I first posted the following in August 2015, right at the start of Trump's primary campaign. Seven years on, it holds up - both as an analysis of why decent people enthuse over Trump and why they shouldn't. I've changed a grammatical infelicity or two and added an update in brackets. It holds up, even though I still agree with my 2019 argument against removing Trump from office.
The received wisdom is that Donald Trump has ridden a wave of voter anger to the top of the Republic polls. That's superficial, too easy, and misconstrues the cultural import of Trump's appeal.
Trump is popular because, billionaire though he is, he plays the populist who gleefully bashes the elites. America regularly produces characters like Trump - big, brash, glitzy, loud, straightforward, unsubtle.
But there's also something deeper going on. It's all in Girard. Trump is the candidate who refuses to be scapegoated.
Rene Girard argues that ancient myths are myths of scapegoating. In a sacrificial crisis, when mimetic rivalry leads to a war of all against all, the only way to restore harmony is to direct all the mimetic energy toward a single object, a scapegoat. When everyone turns against the scapegoat, they all become brothers again, and social harmony is restored.
It's crucial, Girard says, for the scapegoat to acknowledge guilt. Oedipus admits he's the cause of the plague in Thebes. The sacrificial victim nods before the slaughter.
The gospels present something new, something revolutionary. When all the world joins together to expel Jesus from the land of the living, Jesus resolutely refuses to acknowledge guilt. Jesus makes it plain the scapegoat is innocent, and as a result the whole mechanism unravels.
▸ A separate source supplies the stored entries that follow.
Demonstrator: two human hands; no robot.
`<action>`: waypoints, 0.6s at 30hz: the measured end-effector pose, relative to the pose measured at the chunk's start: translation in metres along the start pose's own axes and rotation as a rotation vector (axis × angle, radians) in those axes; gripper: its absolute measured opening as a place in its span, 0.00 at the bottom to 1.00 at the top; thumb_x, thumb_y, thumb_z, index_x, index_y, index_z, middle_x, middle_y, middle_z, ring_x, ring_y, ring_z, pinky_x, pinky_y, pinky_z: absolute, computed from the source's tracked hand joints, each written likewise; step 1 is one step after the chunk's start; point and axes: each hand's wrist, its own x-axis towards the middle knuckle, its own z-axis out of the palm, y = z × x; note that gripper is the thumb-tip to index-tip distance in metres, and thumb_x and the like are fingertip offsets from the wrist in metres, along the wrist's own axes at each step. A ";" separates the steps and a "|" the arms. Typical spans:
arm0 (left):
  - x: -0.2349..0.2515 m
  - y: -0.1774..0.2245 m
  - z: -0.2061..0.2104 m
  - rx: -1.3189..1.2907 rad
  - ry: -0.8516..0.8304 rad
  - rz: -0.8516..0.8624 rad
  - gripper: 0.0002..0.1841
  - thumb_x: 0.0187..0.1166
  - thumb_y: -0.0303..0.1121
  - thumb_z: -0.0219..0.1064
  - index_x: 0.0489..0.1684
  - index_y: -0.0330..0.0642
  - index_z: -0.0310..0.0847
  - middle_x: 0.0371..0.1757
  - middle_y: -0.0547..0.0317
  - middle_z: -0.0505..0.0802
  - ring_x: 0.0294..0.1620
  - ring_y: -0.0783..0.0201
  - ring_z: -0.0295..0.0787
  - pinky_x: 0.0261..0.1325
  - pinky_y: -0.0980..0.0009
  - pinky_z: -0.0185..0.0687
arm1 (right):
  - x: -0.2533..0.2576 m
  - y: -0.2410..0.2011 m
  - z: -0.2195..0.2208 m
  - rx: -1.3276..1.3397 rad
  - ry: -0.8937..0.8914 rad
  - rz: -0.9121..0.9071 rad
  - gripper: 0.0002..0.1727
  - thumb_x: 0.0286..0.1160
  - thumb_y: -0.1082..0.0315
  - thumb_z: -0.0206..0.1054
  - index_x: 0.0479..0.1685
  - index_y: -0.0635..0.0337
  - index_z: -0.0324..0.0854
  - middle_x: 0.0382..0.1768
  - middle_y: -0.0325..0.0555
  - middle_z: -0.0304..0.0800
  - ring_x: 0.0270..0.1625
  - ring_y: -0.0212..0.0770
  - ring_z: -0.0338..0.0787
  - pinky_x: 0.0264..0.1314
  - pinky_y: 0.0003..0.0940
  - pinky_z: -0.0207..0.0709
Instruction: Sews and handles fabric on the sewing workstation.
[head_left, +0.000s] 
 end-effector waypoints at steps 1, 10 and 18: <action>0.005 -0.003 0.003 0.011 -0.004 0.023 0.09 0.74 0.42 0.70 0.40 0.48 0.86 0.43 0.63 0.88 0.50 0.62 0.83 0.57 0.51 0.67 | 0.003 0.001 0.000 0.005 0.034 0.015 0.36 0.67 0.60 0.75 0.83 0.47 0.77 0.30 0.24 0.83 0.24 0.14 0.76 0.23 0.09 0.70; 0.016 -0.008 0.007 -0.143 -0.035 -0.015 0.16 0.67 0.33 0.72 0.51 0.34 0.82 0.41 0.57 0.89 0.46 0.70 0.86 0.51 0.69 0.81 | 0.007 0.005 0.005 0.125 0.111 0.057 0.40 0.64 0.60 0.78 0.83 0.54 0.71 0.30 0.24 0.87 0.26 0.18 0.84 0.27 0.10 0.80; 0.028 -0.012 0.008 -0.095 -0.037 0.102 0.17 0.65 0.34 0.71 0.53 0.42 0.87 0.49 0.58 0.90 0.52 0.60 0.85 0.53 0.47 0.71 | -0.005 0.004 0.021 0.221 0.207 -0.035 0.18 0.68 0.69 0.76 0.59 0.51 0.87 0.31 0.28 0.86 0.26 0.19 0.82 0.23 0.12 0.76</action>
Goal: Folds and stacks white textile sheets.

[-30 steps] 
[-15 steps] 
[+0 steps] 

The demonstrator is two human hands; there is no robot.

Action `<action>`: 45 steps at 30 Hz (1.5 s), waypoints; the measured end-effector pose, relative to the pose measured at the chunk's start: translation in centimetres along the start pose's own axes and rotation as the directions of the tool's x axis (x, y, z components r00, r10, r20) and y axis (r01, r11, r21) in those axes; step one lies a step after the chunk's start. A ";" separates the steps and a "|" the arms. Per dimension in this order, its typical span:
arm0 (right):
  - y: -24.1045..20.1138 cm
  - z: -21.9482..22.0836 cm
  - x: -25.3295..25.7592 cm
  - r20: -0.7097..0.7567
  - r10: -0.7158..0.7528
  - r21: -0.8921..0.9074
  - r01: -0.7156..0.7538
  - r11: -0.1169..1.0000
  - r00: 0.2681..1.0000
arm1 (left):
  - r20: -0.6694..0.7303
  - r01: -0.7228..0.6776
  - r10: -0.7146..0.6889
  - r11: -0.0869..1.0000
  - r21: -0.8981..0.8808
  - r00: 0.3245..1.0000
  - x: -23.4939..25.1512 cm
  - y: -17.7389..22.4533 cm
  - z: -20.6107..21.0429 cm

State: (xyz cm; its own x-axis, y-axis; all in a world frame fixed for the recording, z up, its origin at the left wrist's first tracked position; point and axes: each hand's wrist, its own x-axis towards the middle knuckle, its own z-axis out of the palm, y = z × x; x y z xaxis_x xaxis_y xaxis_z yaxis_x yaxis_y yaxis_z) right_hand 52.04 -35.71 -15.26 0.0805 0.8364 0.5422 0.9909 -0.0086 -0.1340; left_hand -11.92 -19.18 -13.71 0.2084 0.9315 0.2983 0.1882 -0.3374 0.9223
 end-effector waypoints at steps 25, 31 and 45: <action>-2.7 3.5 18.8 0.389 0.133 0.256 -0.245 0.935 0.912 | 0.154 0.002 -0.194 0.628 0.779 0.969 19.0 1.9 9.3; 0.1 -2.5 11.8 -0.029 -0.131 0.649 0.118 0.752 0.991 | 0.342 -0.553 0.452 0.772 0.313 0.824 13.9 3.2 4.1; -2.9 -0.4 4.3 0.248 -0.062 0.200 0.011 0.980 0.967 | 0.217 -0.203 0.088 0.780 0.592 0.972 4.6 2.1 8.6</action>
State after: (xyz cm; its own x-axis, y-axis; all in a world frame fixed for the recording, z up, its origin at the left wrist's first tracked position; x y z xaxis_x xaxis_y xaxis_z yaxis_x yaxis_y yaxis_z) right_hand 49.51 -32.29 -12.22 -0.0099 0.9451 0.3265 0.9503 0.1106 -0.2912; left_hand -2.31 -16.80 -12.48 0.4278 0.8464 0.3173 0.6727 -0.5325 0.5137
An uncooperative scapegoat, a scapegoat who refuses to play by the rules, exposes scapegoating for what it is: A show trial that perpetuates violence against the innocent.
Contemporary media replay the scapegoat process over and over again. Someone is called out for violating a social taboo; media scrutiny and assaults are overwhelming; eventually, the accused acknowledges guilt, announces that he has developed new sensitivities; everyone breathes a sigh of relief because our cultural norms have been successfully defended; the confessor is relieved to be restored to the human race again, no longer a pariah.
Girard has written a lot about ancient myths, but he knew he was writing about contemporary culture. Scapegoating is the depth dimension of the regime of political correctness. It will be played out again and again in the coming years over the issue of same-sex marriage [and transgenderism].
Trump is the anti-scapegoat. Targeted by cultural elites - the media, the GOP establishment - he refuses to nod. He won't apologize. This is thrilling for many, not because they are angry, but because they are delighted to see someone who refuses to play his assigned role in the blame game.
Trump will be the anti-scapegoat to the end. He will refuse to be blamed. Extraordinarily thin-skinned, narcissistic, and therefore extraordinarily manipulative, he refuses to be blamed even when his actions are blameworthy. He does no wrong. Someone else is always at fault.
Maybe he will walk away declaring “victory”: He will claim that he pushed issues that would have been ignored, stirred interest in a drab Presidential debate, awakened masses of voters, helped to form a coalition against Hillary. He will make a deal with the GOP that leaves him more of a celebrity, his businesses more secure.
The GOP should be praying hard that Trump's exit is like this, because he may walk away and blame the GOP. Which would be a very dangerous outcome for the Republican Party.
Whatever way it goes, if - when? - his campaign erodes, you can be sure of one thing: It won't be his fault. The anti-scapegoat will refuse to become a “loser.”